Killing immortality

I am delighted to say that I have received another email.

Our good friend Supershadow has once more taken time out of his busy schedule to impart some of his great wisdom.

I won't reproduce the full mail here as it is rather long and a lot of it is just a summary of what he has been up to lately.  He's a busy lad so that part of the mail is quite long.

Eventually though he gets around to mentioning some points I have made in the past –

Having had a quick flick through your blog over the year you have raised some points that I wish to clarify right now.
In reference to the 'Immortal grandad' post of last January you gave the impression that you would not like to live beyond 90 years. You know this is nonsense. – Let me hear you say that when your 90.  when I am 90 I will just be getting started. Ray Kurzweil can never reach a point where he can say 'I lived forever' but one should have the choice to live indefinitely and not leave this decision in the metaphorical hands of fate. Ray is now head of research at Google so who are you or I to argue.


OK.  Let's have a look at this immortality bit.  I am quite happy to reiterate my position when I am 90, should I live that long.  I have no wish to be immortal as I would imagine it would be incredibly boring.  The concept of spending eternity trying to find things to amuse myself is not a thought I would relish.  Apart from the fact that the old body is showing signs of wear and tear, which somewhat limits my range of potential activities, I would imagine that my old employers would have something to say about having to fork out a pension ad infinitum?  Sooner or later they would decide to call it a day and stop paying me, thereby leaving me with the prospect of no cash.  No cash = no food, drink or [horrors!] baccy. 

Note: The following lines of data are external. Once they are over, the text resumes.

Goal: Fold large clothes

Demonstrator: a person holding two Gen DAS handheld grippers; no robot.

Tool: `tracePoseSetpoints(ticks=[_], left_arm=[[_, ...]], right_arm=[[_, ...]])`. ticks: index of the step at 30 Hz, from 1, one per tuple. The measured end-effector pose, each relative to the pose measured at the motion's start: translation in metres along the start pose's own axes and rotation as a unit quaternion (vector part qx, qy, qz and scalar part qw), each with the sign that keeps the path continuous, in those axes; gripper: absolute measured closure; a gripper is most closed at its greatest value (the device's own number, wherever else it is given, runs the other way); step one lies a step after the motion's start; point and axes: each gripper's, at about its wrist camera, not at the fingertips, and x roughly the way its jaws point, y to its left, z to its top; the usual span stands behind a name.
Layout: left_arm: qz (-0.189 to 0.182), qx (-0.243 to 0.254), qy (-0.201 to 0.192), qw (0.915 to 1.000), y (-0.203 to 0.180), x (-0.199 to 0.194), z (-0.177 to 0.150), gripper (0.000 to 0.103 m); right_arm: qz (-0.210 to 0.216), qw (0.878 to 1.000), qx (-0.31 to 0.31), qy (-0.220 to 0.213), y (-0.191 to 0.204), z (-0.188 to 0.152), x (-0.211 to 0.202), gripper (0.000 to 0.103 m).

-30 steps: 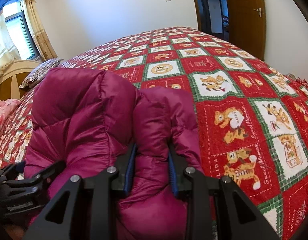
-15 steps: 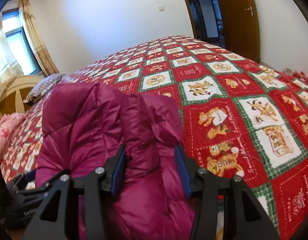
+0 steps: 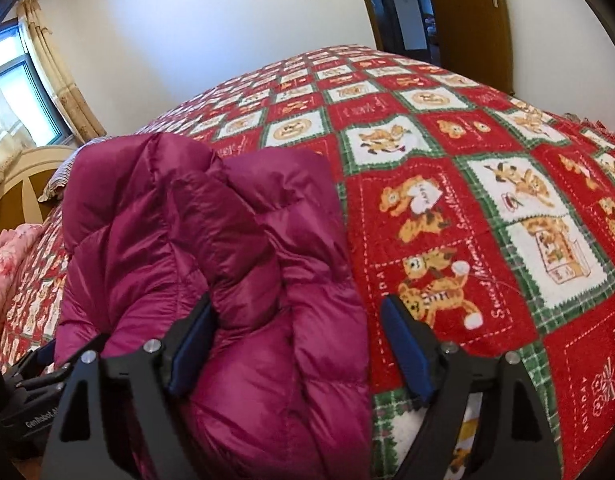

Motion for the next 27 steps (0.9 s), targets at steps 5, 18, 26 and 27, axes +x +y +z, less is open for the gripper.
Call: tracePoseSetpoints(ticks=[5,18,26,27], left_arm=[[-0.006,-0.013,-0.001,0.9999,0.003,0.001,-0.003,0.001],[-0.052,-0.032,0.011,0.9981,0.006,0.005,-0.004,0.001],[-0.095,-0.002,0.013,0.9953,-0.007,0.006,-0.004,0.001],[-0.100,0.001,0.014,0.9949,-0.008,0.006,-0.004,0.002]], right_arm=[[0.009,1.000,0.001,0.004,-0.002,0.000,0.002,0.020],[0.040,0.999,0.007,0.000,-0.006,-0.001,0.003,0.024],[0.063,0.998,0.005,0.015,-0.003,-0.002,0.007,0.034],[0.066,0.998,0.003,0.016,-0.003,-0.001,0.008,0.036]])
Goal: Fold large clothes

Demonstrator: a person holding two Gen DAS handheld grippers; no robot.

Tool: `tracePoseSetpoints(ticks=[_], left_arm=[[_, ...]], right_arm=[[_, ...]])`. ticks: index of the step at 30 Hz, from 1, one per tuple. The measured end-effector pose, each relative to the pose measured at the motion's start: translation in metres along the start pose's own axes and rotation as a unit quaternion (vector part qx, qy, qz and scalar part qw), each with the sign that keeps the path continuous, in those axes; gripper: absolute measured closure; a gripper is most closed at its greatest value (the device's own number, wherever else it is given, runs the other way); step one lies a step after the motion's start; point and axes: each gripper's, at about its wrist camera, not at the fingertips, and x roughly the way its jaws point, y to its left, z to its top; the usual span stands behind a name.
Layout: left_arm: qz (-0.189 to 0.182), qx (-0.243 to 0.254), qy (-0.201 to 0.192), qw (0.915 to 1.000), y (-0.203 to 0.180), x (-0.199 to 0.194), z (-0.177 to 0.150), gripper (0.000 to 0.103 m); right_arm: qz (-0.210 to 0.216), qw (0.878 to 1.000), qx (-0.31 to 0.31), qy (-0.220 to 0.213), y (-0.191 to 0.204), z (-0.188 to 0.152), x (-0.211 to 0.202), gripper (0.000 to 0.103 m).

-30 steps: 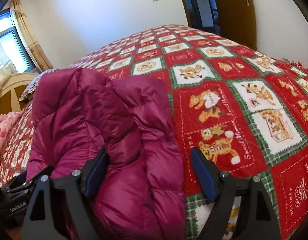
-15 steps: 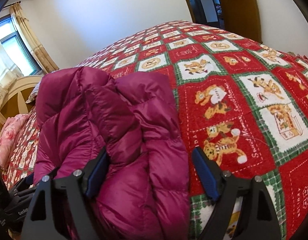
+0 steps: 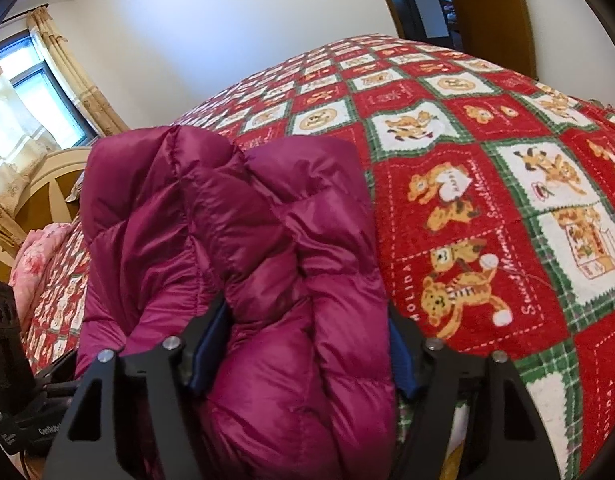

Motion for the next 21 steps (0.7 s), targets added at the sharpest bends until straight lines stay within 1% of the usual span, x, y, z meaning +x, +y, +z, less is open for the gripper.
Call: tracePoseSetpoints(ticks=[1,2,4,6,7,8,9,10,11,14,17,21], left_arm=[[-0.004,0.004,0.000,1.0000,-0.002,0.000,0.000,0.005],[-0.008,0.009,-0.002,0.9999,-0.005,-0.002,-0.001,0.011],[-0.011,0.020,-0.008,0.9997,-0.009,-0.005,-0.003,0.019],[-0.010,0.032,-0.010,0.9994,-0.013,-0.007,-0.004,0.026],[-0.010,0.034,-0.013,0.9993,-0.014,-0.007,-0.004,0.030],[-0.008,0.037,-0.017,0.9991,-0.016,-0.009,-0.005,0.034],[-0.006,0.039,-0.020,0.9990,-0.017,-0.010,-0.005,0.037],[0.000,0.048,-0.026,0.9985,-0.021,-0.013,-0.006,0.043],[0.006,0.055,-0.031,0.9980,-0.023,-0.016,-0.008,0.047],[0.026,0.074,-0.046,0.9958,-0.032,-0.021,-0.010,0.054],[0.038,0.086,-0.052,0.9942,-0.036,-0.025,-0.011,0.058],[0.043,0.092,-0.059,0.9931,-0.037,-0.028,-0.012,0.064]], right_arm=[[0.007,1.000,-0.002,0.002,0.001,0.000,0.001,0.041],[0.012,1.000,-0.003,0.003,0.002,0.000,0.001,0.047],[0.021,1.000,-0.004,0.005,0.003,-0.002,0.001,0.051],[0.026,1.000,-0.005,0.006,0.004,-0.002,0.001,0.059],[0.035,0.999,-0.008,0.006,0.005,-0.003,0.000,0.066],[0.041,0.999,-0.012,0.006,0.007,-0.003,0.000,0.071],[0.041,0.999,-0.015,0.003,0.008,-0.004,-0.001,0.073],[0.041,0.999,-0.020,0.001,0.010,-0.005,-0.002,0.075],[0.042,0.999,-0.025,-0.003,0.013,-0.006,-0.003,0.077],[0.047,0.999,-0.027,-0.006,0.013,-0.008,-0.005,0.080],[0.048,0.998,-0.029,-0.009,0.013,-0.007,-0.005,0.081],[0.050,0.998,-0.030,-0.014,0.013,-0.008,-0.007,0.082]])
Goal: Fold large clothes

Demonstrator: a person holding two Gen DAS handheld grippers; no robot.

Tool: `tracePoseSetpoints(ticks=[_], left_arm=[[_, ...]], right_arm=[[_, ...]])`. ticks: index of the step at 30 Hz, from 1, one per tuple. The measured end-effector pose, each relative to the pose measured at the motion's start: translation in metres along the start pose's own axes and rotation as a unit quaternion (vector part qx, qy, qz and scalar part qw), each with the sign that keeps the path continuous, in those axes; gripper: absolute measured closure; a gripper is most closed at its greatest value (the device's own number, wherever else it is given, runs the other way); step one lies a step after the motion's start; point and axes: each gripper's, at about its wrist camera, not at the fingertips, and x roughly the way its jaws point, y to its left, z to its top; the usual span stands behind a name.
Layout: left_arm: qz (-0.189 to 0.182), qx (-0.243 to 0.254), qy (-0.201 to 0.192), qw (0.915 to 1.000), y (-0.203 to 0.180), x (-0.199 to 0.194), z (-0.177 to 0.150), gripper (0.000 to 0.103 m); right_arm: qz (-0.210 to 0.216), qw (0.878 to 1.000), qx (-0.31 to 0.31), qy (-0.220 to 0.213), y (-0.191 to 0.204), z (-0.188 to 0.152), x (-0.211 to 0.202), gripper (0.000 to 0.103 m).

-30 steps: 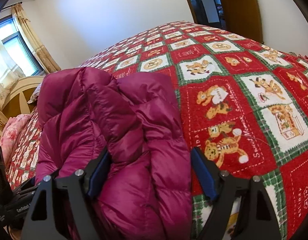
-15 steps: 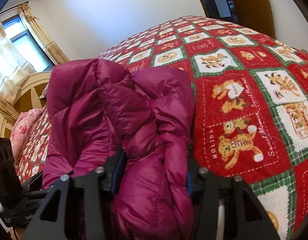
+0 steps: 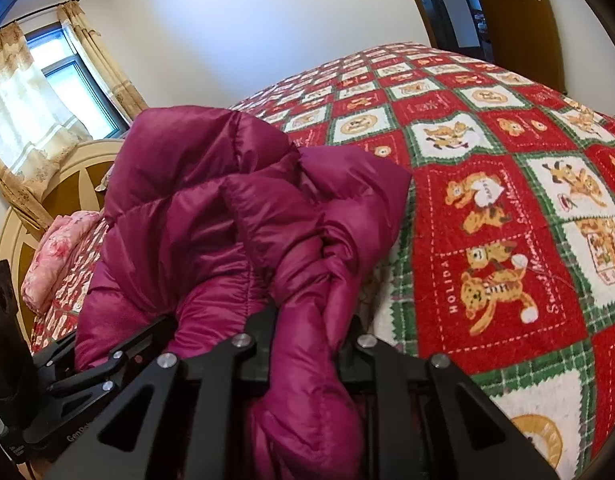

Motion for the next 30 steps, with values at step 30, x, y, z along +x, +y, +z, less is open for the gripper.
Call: tracePoseSetpoints(ticks=[30], left_arm=[[0.063,-0.013,-0.066,0.9957,0.051,-0.114,-0.020,0.076]], right_arm=[[0.101,0.993,-0.049,-0.025,0.090,-0.012,-0.034,0.084]])
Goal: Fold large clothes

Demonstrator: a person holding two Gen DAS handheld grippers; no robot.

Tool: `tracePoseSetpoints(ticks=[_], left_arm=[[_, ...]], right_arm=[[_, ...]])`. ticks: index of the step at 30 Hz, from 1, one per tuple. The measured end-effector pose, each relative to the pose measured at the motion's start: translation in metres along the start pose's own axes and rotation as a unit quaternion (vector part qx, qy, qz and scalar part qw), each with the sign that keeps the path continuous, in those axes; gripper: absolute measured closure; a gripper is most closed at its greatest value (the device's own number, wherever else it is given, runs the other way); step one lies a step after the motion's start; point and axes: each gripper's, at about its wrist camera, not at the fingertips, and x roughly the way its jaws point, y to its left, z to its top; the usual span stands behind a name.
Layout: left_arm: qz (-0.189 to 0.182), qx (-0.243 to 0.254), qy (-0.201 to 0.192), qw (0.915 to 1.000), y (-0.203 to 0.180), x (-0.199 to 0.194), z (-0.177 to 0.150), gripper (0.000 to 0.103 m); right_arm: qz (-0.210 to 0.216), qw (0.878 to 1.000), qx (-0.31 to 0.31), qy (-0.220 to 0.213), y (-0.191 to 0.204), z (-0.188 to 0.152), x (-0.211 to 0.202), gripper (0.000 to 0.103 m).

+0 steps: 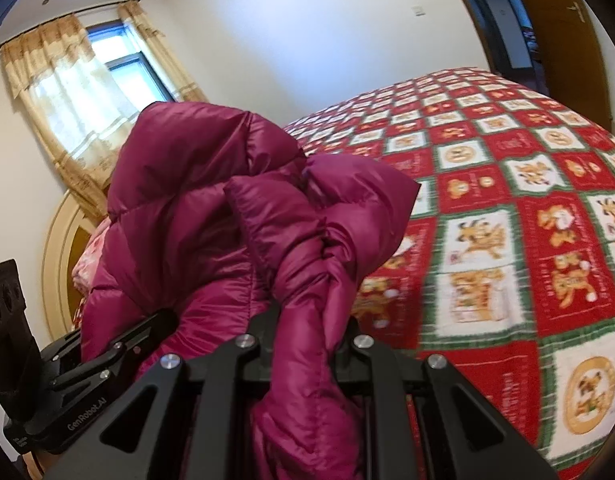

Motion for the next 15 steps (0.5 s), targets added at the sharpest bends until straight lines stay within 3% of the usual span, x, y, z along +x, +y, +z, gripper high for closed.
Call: tracePoseSetpoints(ticks=[15], left_arm=[[0.048,-0.058,-0.001,0.9971,0.067,-0.029,-0.021,0.076]], right_arm=[[0.032,0.998,-0.048,0.033,0.067,-0.012,0.042,0.084]])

That Ray Kurzweil is a bit of a lad, isn't he? Head of research at Google?  That explains quite a lot about the directions Google has been taking lately.  Next time you meet him, could you possibly ask him what he is smoking and where I could get some? 

Of late I have purchased excelerol ( from rays health store and I have never had such mental clarity.
100 years from now we will be able to download our moods.

Good Grief!  $99 a bottle?  That's an awful lot of money for something I could probably get over the counter?  Have you thought of trying nicotine?  That has proven effects of increasing mental agility and concentration, and is a hell of a lot cheaper.  You might enjoy it too.

The other gripe I have is your constant complaining that I don't post my ideas as comments on your site.
We've had this conversation before. In the context of who I am there could be serious security issues posting directly to your blog. I have been a controversial figure in the star wars community. A lot of people target celebrities. Look at the recent actresses who have had photos stolen from twitter.  You know yourself   there are a lot of crazy people on the internet. But there are other reasons I cannot post on your blog and I cannot discuss them unfortunately – except to repeat the disclaimer on my former website:
    "As you would expect, all information regarding SuperShadow is above top secret (CLASSIFIED AT THE HIGHEST LEVEL). Enigmatically, little is know about superShadow except to say that he is close friends with George Lucas -the creator of star wars."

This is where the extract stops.